Klagenfurt (OTS/LPD) - "All jene Versicherte, die durch den
derzeit leider vertragslosen Zustand zwischen SVA und Ärztekammer gezwungen wären, ärztliche Behandlungen aus eigener Tasche vorzufinanzieren, werden in den Ambulanzen der Kärntner Spitäler behandelt", gab heute, Mittwoch Kärntens Gesundheitsreferent LHStv. Peter Kaiser bekannt. "Damit ist der freie Zugang zu ärztlicher Versorgung weiter voll gewährleistet, was vor allem für die vielen Ein-Personen-Unternehmen und die gewerblichen Klein- und Mittelverdiener, die sich eine Vorfinanzierung nicht so ohne Weiteres leisten könnten, eine Entlastung darstellt", so Kaiser.

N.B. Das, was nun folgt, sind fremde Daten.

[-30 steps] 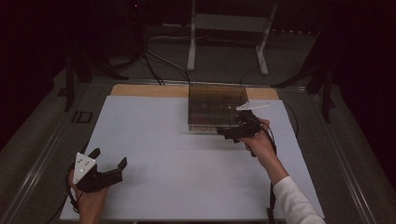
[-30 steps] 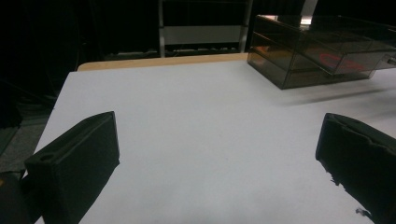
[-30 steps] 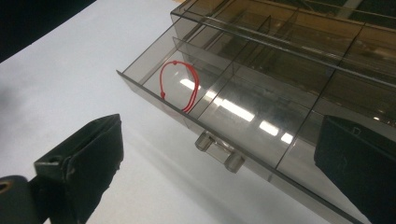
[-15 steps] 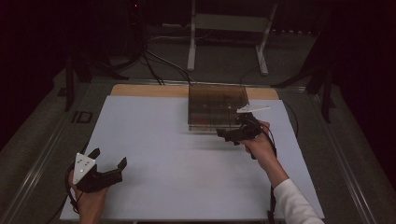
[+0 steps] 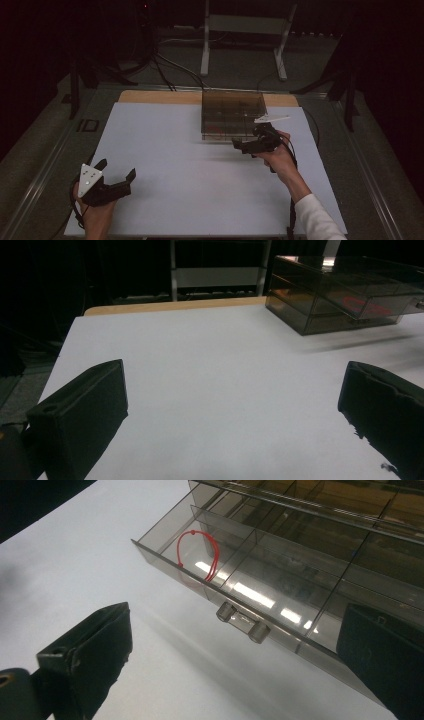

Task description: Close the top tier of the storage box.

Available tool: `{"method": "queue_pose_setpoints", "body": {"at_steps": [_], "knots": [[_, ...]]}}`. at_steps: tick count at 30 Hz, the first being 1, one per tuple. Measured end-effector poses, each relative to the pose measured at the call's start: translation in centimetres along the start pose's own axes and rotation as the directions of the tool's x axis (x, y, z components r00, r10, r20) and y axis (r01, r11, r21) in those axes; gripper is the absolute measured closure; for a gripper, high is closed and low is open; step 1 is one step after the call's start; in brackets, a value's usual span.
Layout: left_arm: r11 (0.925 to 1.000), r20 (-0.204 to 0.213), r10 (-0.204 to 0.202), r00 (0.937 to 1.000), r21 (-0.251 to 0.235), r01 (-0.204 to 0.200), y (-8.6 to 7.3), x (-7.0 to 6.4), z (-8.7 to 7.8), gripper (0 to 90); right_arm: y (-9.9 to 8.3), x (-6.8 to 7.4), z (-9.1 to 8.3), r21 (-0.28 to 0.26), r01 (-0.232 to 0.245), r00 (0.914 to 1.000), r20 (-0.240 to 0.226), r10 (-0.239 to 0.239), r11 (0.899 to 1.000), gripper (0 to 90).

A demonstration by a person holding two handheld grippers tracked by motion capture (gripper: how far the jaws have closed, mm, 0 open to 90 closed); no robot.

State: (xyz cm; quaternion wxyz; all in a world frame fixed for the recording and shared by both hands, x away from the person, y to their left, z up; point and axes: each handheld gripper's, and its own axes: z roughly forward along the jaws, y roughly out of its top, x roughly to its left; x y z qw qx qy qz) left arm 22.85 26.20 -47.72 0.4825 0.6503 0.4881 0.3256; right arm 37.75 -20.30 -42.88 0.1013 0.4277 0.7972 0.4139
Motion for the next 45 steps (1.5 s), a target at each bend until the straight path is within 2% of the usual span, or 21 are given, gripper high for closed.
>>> {"method": "queue_pose_setpoints", "body": {"at_steps": [2, 3, 4, 5, 6, 9, 15, 20, 32, 45], "knots": [[1.0, 0.001, 0.0, 1.0, 0.0, 0.0, 0.0, 0.0, 0.0, 1.1, -0.1, 0.0, -0.2, -0.015, -0.001, 0.9998, 0.02, 0.002, 1.0, 9.1], [1.0, 0.001, 0.001, 1.0, 0.001, -0.001, 0.0, 0.0, 0.0, 1.1, -0.2, 0.0, -0.3, -0.022, -0.002, 0.9996, 0.029, 0.003, 1.0, 14.8], [1.0, 0.001, 0.001, 1.0, 0.001, -0.001, 0.0, 0.0, 0.0, 1.1, -0.2, 0.0, -0.3, -0.022, -0.002, 0.9996, 0.029, 0.003, 1.0, 14.8], [1.0, 0.001, 0.0, 1.0, 0.001, 0.0, 0.0, 0.0, 0.0, 1.1, -0.3, 0.0, -0.4, -0.028, 0.01, 0.9991, 0.041, -0.008, 1.0, 23.1], [1.0, 0.001, 0.001, 1.0, 0.001, -0.001, 0.0, 0.0, 0.0, 1.1, -0.4, 0.2, -0.6, -0.044, 0.041, 0.9974, 0.06, -0.039, 0.998, 37.5], [1.0, 0.001, 0.001, 1.0, 0.003, -0.001, 0.0, -0.1, 0.1, 1.1, -0.7, 0.4, -0.8, -0.063, 0.058, 0.9961, 0.071, -0.053, 0.996, 56.4], [1.0, 0.002, 0.0, 1.0, 0.003, 0.0, 0.0, 0.0, 0.0, 1.1, -1.0, 0.1, -0.6, -0.086, 0.022, 0.9964, 0.083, -0.015, 0.996, 69.1], [1.0, 0.002, 0.001, 1.0, 0.003, -0.001, 0.0, 0.0, 0.1, 1.1, -1.5, -0.1, -0.6, -0.087, 0.014, 0.9962, 0.086, -0.006, 0.996, 88.9], [1.0, 0.002, 0.003, 1.0, 0.009, -0.003, -0.1, -0.1, 0.2, 1.2, -2.4, -0.3, 0.3, -0.048, 0.043, 0.994, 0.103, -0.038, 0.998, 90.0], [1.0, 0.001, 0.002, 1.0, 0.006, -0.002, -0.1, 0.0, 0.1, 1.1, -3.0, -0.3, 1.2, -0.034, 0.038, 0.9929, 0.114, -0.034, 0.999, 90.0]]}}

Zur Übernahme der Kosten einer möglichen und über die E-Card feststellbaren Mehrfrequentierung der Ambulanzen durch die 32.000 betroffenen Kärntner Pflichtversicherten und die 16.000 bei ihnen mitversicherten Angehörigen habe die SVA ihre Bereitschaft signalisiert. Bereits im Mai sei im Rahmen von Gesprächen zwischen SVA und den öffentlichen Spitälern in Kärnten in Gesprächen für einen etwaigen und jetzt eingetretenen vertragslosen Zustand Vorsorge getroffen worden.

Kaiser will sich auch für eine bundesweit akkordierte Vorgehensweise einsetzen: "Wir brauchen im Interesse der Sicherheit der Menschen eine machbare, schnelle und bundesweit einheitliche Lösung, um einer weiteren Verunsicherung der Bevölkerung vorzubeugen", so der Gesundheitsreferent.